Every line of the material is to be given again exactly.

_INFORMATION SUPPLIED:_

===============

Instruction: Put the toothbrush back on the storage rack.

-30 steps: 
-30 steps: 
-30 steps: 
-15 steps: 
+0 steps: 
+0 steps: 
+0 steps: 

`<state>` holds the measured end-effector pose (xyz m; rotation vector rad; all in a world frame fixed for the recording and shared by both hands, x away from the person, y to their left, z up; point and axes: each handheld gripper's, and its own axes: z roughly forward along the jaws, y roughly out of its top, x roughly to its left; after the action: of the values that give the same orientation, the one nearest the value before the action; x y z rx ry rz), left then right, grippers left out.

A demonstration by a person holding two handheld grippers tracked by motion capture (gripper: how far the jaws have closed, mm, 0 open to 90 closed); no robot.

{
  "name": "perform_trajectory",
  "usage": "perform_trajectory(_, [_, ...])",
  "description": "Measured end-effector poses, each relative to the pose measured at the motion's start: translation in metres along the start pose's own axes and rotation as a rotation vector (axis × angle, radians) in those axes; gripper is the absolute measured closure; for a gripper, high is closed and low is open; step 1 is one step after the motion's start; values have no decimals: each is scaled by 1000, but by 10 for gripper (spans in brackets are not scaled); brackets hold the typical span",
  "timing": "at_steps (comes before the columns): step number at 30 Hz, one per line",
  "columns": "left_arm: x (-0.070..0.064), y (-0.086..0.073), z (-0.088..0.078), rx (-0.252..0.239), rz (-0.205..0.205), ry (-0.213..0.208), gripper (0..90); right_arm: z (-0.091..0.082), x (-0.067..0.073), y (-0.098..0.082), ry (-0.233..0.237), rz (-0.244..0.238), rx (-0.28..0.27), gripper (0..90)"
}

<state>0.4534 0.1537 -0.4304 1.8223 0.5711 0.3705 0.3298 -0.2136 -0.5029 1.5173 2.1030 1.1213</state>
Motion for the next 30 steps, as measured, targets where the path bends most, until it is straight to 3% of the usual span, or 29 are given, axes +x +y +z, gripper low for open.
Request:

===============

_YOUR SOLUTION:_
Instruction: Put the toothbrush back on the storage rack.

-30 steps: 
-30 steps: 
-30 steps: 
-15 steps: 
+0 steps: 
+0 steps: 
+0 steps: 

`<state>` holds the measured end-effector pose (xyz m; rotation vector rad; all in a world frame fixed for the recording and shared by both hands, x away from the person, y to their left, z up; point and axes: each handheld gripper's, and its own axes: z roughly forward along the jaws, y roughly out of its top, x roughly to its left; after the action: of the values that give the same orientation, the one nearest the value before the action; x y z rx ry rz), left then right, grippers left out.

A demonstration by a person holding two handheld grippers tracked by motion capture (gripper: how far the jaws have closed, mm, 0 open to 90 closed); no robot.

{
  "name": "perform_trajectory",
  "usage": "perform_trajectory(_, [_, ...])",
  "description": "Measured end-effector poses, each relative to the pose measured at the motion's start: translation in metres along the start pose's own axes and rotation as a rotation vector (axis × angle, radians) in those axes; gripper is the absolute measured closure; for a gripper, high is closed and low is open; step 1 is one step after the motion's start; values have no decimals: each is scaled by 1000, but by 10 for gripper (spans in brackets are not scaled); brackets hold the typical span",
  "timing": "at_steps (comes before the columns): step number at 30 Hz, one per line",
  "columns": "left_arm: x (-0.070..0.064), y (-0.086..0.073), z (-0.088..0.078), rx (-0.252..0.239), rz (-0.205..0.205), ry (-0.213..0.208), gripper (0..90); right_arm: z (-0.091..0.082), x (-0.067..0.073), y (-0.098..0.082), ry (-0.233..0.237), rz (-0.244..0.238), rx (-0.28..0.27), gripper (0..90)"
}

<state>0.4534 0.1537 -0.4304 1.8223 0.5711 0.3705 0.3298 -0.2136 -0.5029 1.5173 2.1030 1.1213</state>
Motion for the next 30 steps, as measured, targets where the path bends most, until it is straight to 3% of the usual span, or 29 are given, axes +x +y +z, gripper low for open.
Request:

With this, the answer is done.